Harry ist eine Figur wie gemacht für einen Charakterdarsteller vom Kaliber eines Heath Ledger. Sie erlaubt ihm, verschiedene Facetten seiner Persönlichkeit auszuloten. Der moralische Widerspruch, in dem er sich befindet: die Loyalität gegenüber seinen Freunden und seiner Verlobten. Die Wandlung vom ausgegrenzten Feigling hin zu einem draufgängerischen Helden, der schon mal alleine durch die sengende Wüste marschiert, um zu seinen Freunden zu gelangen, wirkt nicht immer plausibel und wird vom Drehbuch als gegeben angenommen, macht seine Heldenreise dafür umso mitreißender und – je länger seine Odyssee andauert – umso herausfordernder, sowohl körperlich als auch psychisch. Neben Ledger besticht in diesem Film am meisten Djimon Hounsou, ein Charakterdarsteller, der leider selten die Bewunderung erhält, die ihm zusteht: in Filmen wie Steven Spielbergs „Amistad“ (1997), als Anführer einer Sklavenrevolte auf einer Galeere, als Maximus‘ treuer Mitstreiter in Ridley Scotts meisterlichem Historiendrama „Gladiator“ (2000) sowie hier bringt er eine starke Leinwandpräsenz mit, die man nicht so schnell wieder vergisst.

Kameramann Robert Richardson fängt die epischen Schlachten mit viel Detailverliebtheit und wuchtigen Panoramen ein, die von Editor Steven Rosenblum gekonnt montiert und vom legendären Komponisten James Horner gewohnt emotional und melodisch untermalt werden. Die etwas über zweistündige Laufzeit fühlt sich an keiner Stelle zu lang oder zu kurz an, wenngleich das etwas antiklimatische Ende hier etwas aus der Rolle fällt.
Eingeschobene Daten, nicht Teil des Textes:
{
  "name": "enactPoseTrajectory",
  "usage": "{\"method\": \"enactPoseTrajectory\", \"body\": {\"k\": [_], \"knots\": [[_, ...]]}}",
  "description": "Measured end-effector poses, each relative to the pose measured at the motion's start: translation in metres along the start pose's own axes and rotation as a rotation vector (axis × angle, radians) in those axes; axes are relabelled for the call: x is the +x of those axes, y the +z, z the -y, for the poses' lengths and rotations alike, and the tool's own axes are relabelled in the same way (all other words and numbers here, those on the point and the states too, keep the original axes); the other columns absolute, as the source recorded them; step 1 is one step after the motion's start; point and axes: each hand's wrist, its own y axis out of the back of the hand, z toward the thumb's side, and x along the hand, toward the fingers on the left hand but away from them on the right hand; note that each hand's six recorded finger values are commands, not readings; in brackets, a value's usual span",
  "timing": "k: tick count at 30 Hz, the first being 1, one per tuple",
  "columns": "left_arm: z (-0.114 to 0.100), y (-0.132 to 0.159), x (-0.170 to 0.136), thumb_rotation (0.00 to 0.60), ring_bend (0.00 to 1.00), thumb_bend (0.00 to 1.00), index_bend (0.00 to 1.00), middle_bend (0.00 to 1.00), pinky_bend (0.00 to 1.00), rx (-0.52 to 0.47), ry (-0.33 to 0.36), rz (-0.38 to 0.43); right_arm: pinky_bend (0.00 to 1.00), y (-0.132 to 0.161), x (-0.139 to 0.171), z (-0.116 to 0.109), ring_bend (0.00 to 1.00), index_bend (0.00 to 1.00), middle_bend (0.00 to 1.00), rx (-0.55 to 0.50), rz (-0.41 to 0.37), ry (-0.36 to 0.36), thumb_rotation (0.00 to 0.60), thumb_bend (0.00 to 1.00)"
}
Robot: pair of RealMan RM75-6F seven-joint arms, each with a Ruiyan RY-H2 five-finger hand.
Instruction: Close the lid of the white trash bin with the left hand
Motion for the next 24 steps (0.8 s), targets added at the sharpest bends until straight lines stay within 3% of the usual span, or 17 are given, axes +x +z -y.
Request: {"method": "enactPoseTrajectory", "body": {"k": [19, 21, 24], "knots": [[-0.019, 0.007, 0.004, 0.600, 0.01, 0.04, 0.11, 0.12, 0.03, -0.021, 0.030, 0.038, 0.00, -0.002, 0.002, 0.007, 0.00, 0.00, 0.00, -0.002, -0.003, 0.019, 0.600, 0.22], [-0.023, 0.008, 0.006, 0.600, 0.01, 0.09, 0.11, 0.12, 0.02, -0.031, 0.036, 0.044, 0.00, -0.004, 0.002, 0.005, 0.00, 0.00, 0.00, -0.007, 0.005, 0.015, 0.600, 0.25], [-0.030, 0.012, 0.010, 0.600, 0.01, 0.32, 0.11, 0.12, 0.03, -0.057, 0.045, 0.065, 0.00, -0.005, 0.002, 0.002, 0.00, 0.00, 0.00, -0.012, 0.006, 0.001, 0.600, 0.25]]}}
Unterm Strich bleibt „The Four Feathers” ein gekonnt inszeniertes, spannend aufbereitetes und, besonders von Ledger und Hounsou, gut gespieltes Kriegsdrama, dessen pazifistische Botschaft zwar nicht gänzlich durchdringt, aber nichtsdestotrotz die Sinnsuche und die charakterliche Entwicklung seines Helden überzeugend rüberbringt.